Von einem positiven Ausgang sprach auch EU-Justizkommissarin Jourová. Immerhin habe man eine "Zusatzmaßnahme" für die betroffenen VW-Halter erreicht. Man sei nun näher an einem fairen Umgang mit den EU-Konsumenten als im vergangenen September, als die Kommission den Dialog mit VW startete, so Jourová in der Tageszeitung "Die Welt".
"Wir müssen weiterbohren"
Verbraucherschützer Kolbe reicht das nicht. Er drängt auf weitere Verhandlungen. "Wir müssen weiterbohren und da ist natürlich auch ganz klar weiterhin die EU-Kommission gefragt und zu allererst natürlich auch die Bundesregierung, die dort dafür kämpfen muss, dass die Verbraucher zu ihrem Recht kommen und nicht nur, ja, VW."
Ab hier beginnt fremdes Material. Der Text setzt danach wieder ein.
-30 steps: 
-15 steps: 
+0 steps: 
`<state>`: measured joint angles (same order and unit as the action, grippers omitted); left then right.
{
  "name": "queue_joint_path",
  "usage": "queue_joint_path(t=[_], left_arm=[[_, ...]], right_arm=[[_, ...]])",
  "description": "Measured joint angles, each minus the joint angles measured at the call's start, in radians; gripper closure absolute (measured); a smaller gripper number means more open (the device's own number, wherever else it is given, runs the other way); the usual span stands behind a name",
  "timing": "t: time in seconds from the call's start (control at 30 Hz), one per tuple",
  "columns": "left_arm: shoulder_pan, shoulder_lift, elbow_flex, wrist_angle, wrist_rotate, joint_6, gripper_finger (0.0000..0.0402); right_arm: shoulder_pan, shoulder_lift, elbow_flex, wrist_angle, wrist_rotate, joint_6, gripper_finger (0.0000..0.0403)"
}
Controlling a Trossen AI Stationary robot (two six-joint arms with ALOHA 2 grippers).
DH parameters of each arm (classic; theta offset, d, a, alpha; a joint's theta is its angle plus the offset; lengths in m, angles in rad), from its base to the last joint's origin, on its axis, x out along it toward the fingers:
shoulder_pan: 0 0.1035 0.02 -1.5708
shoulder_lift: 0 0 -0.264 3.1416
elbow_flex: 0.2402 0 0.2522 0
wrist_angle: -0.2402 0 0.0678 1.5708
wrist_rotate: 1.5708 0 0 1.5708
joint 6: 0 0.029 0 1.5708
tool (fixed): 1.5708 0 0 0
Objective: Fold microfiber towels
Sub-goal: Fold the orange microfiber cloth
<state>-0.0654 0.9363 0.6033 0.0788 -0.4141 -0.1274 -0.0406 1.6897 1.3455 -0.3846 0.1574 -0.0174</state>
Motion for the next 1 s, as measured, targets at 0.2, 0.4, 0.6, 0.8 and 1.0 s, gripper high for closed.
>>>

Mit dem aktuellen Deal könnten die Verhandlungen jedoch an ihrem Endpunkt angekommen sein. Eine finanzielle Entschädigung für EU-Verbraucher wie sie Konsumenten in den USA erhalten können, wäre damit vom Tisch. Auch Justizkommissarin Jourová räumt bei aller Zufriedenheit ein, dass sie sich eigentlich mehr erhofft hatte. Grundsätzlich sollte es für Verbraucher in der EU so nicht laufen, so Jourová in der "Welt".
Die EU-Kommission brauche bessere Werkzeuge, um gegen unfaire Behandlung und Verstöße härter vorzugehen und diese gegebenenfalls auch schärfer zu sanktionieren. Entsprechende Gesetzesvorschläge habe sie bereits vorgelegt.